§ **Your objective**: In the listing below, locate the lines that hold the string "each". Copy those lines.

§ **Dataset excerpt**:
__________

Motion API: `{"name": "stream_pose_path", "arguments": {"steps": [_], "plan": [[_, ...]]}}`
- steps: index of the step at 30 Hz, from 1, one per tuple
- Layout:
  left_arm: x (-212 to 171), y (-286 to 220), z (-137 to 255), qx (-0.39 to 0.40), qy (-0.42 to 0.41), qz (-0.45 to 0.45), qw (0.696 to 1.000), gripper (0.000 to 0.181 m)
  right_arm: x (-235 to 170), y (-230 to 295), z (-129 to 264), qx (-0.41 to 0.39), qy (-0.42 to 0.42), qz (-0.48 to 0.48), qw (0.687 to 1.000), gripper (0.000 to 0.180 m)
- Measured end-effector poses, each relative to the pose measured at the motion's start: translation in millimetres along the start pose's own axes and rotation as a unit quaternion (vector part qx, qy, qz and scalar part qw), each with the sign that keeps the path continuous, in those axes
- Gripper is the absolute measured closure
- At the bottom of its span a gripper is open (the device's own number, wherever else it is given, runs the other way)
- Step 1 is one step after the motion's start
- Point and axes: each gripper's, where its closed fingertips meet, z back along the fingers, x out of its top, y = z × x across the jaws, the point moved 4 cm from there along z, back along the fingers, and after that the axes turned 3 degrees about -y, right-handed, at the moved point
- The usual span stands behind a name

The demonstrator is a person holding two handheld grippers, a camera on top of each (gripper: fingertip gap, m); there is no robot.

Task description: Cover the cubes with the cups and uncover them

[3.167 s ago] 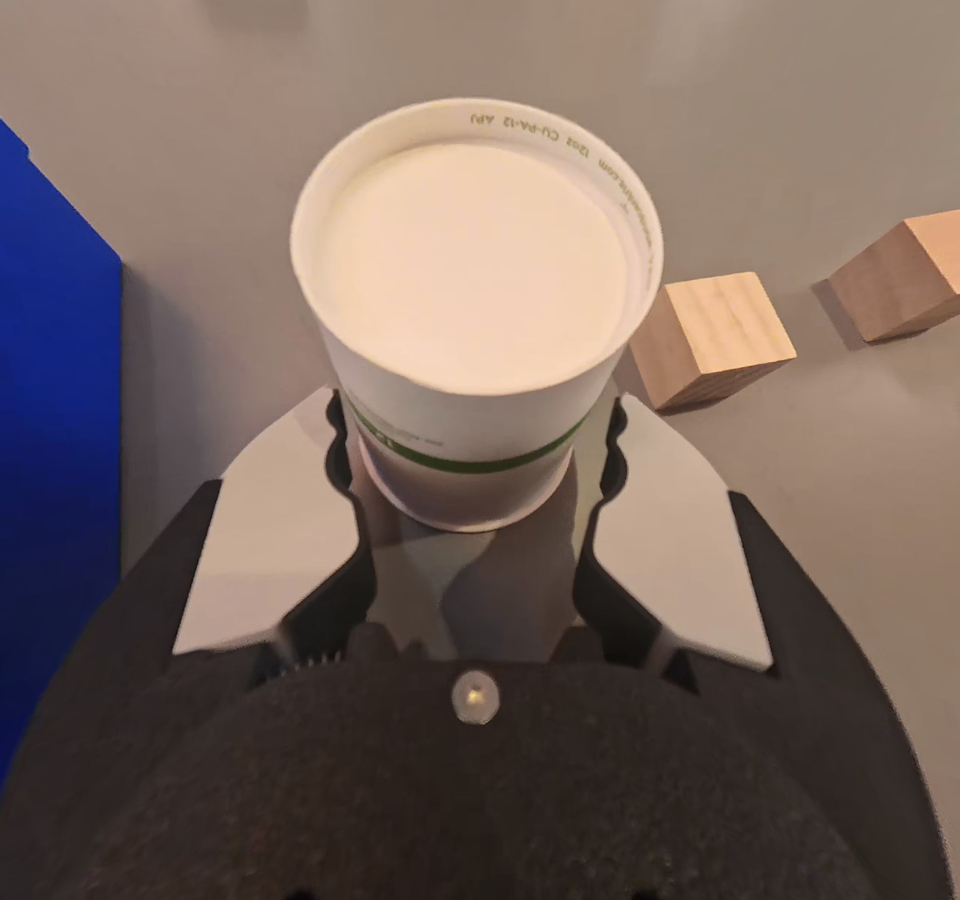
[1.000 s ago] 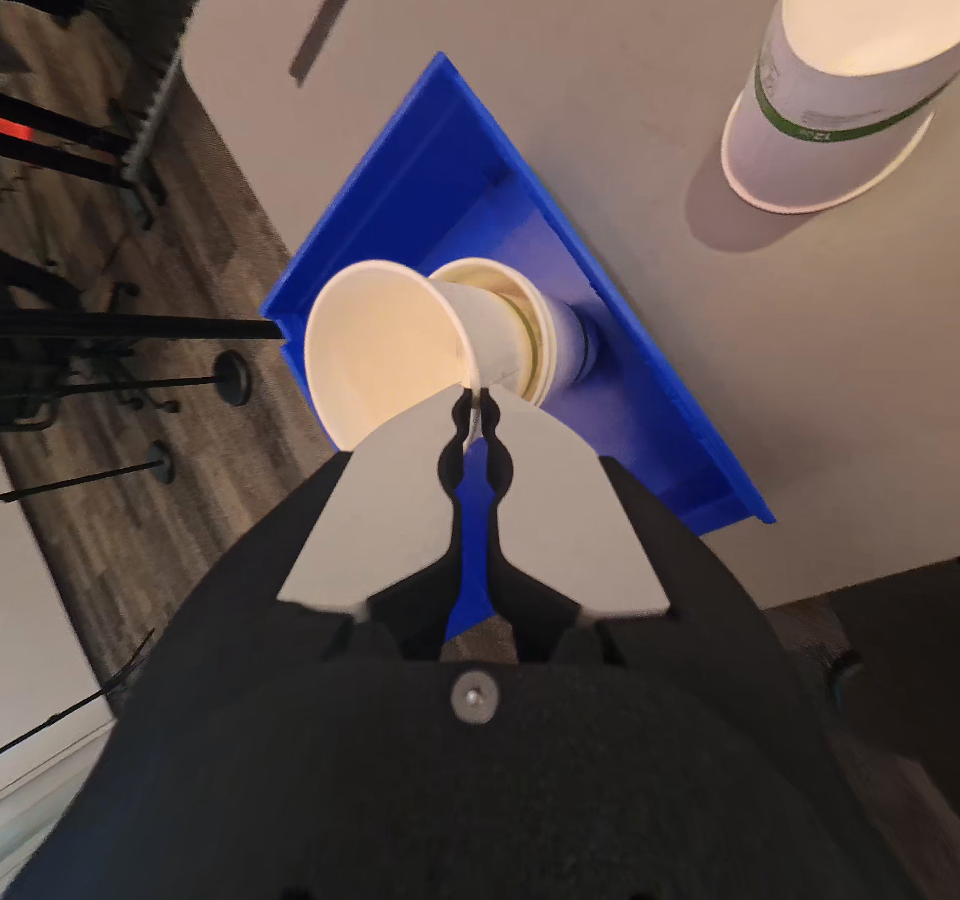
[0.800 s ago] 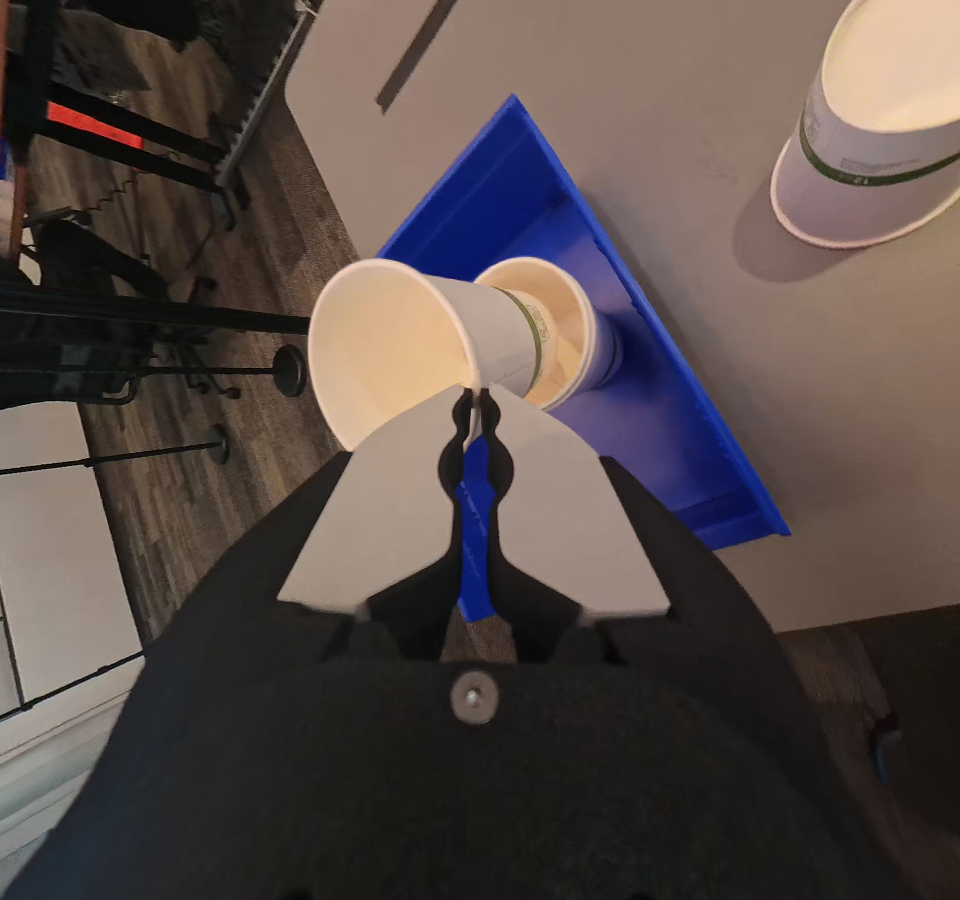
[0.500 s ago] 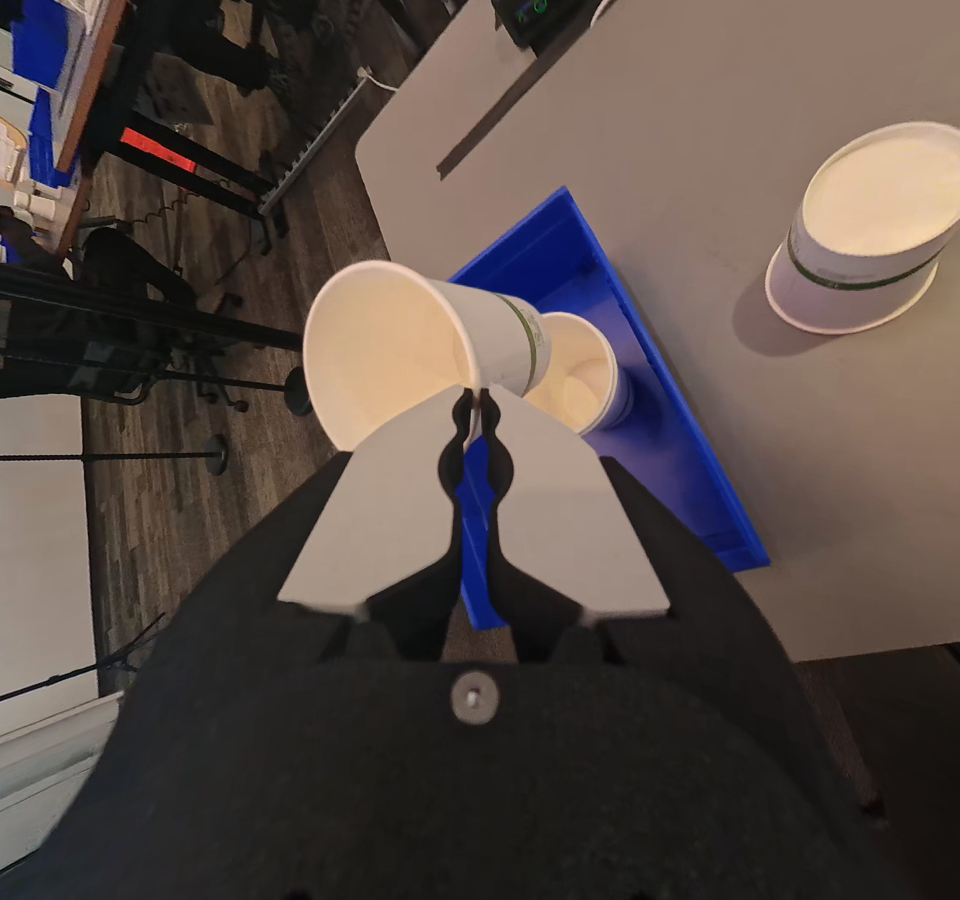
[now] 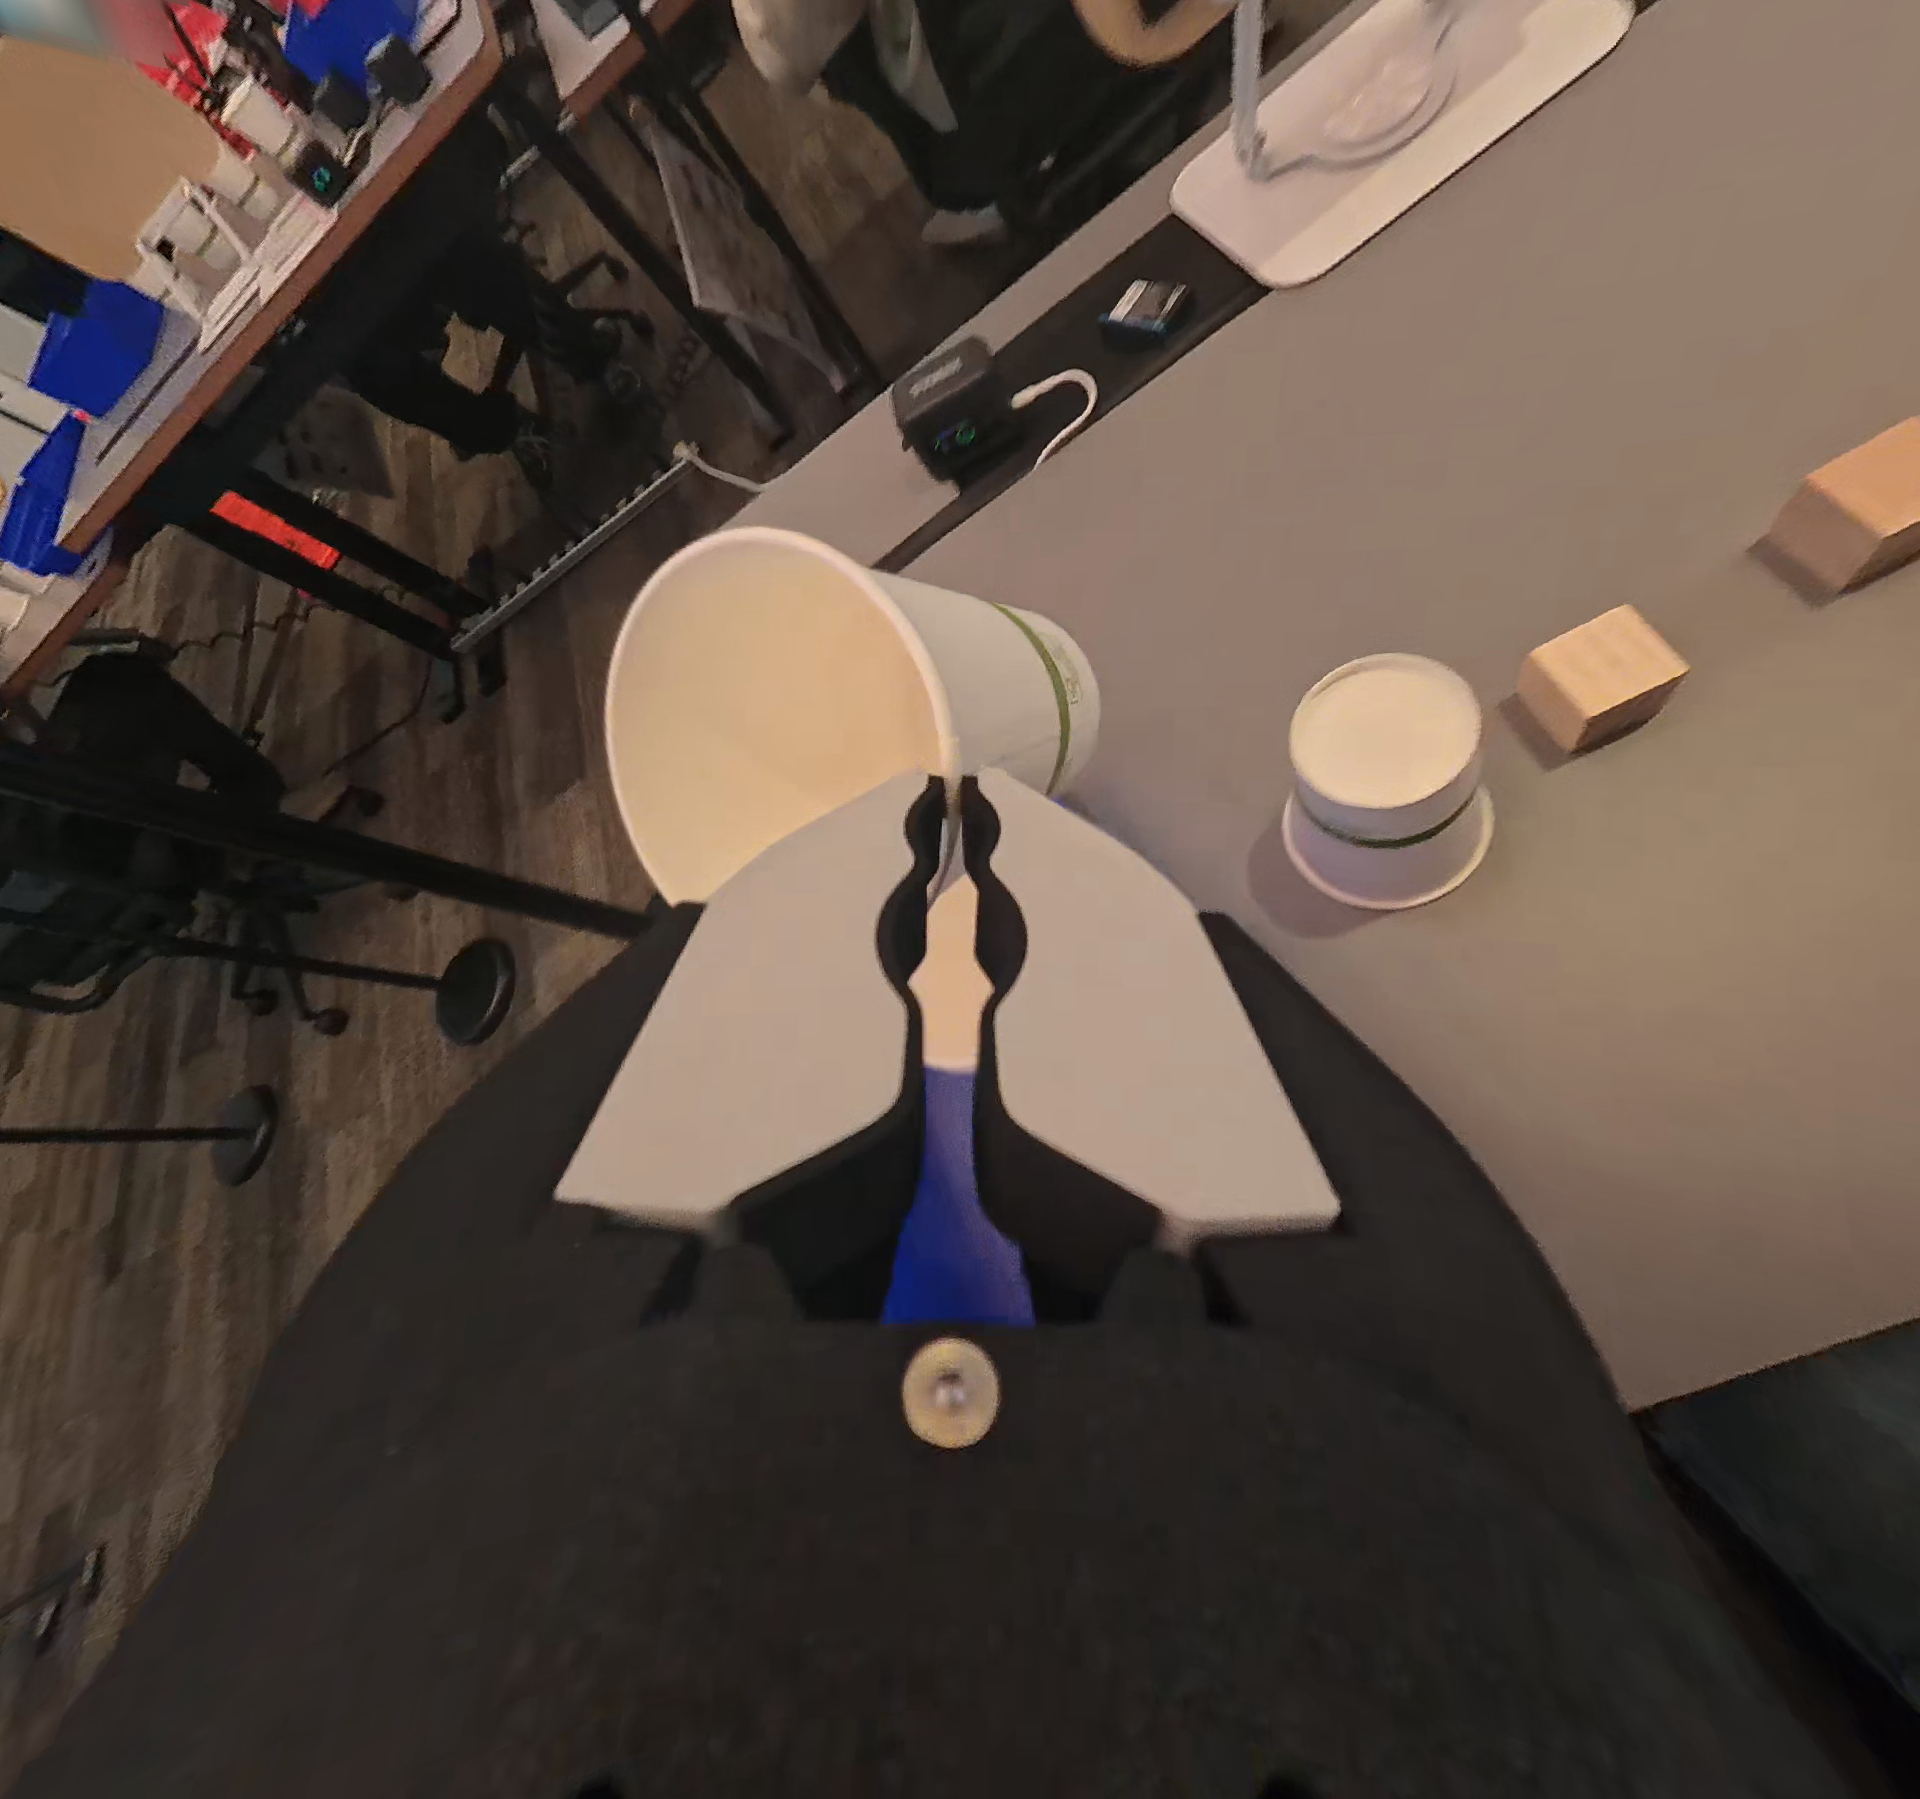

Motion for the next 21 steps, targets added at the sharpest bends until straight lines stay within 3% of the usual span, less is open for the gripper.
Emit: {"name": "stream_pose_path", "arguments": {"steps": [1,12,17,21], "plan": [[6,-6,0,-0.008,-0.010,0.002,1.000,0.178,1,0,0,-0.002,-0.004,0.000,1.000,0.088],[86,-101,-18,-0.132,-0.135,0.001,0.982,0.178,30,41,-18,-0.006,-0.058,0.043,0.997,0.077],[117,-163,-28,-0.232,-0.206,0.030,0.950,0.179,36,58,-38,0.003,-0.090,0.043,0.995,0.062],[128,-223,-38,-0.329,-0.252,0.073,0.907,0.179,34,65,-59,0.044,-0.112,-0.009,0.993,0.057]]}}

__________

§ **Task solution**:
- Measured end-effector poses, each relative to the pose measured at the motion's start: translation in millimetres along the start pose's own axes and rotation as a unit quaternion (vector part qx, qy, qz and scalar part qw), each with the sign that keeps the path continuous, in those axes
- Point and axes: each gripper's, where its closed fingertips meet, z back along the fingers, x out of its top, y = z × x across the jaws, the point moved 4 cm from there along z, back along the fingers, and after that the axes turned 3 degrees about -y, right-handed, at the moved point
The demonstrator is a person holding two handheld grippers, a camera on top of each (gripper: fingertip gap, m); there is no robot.

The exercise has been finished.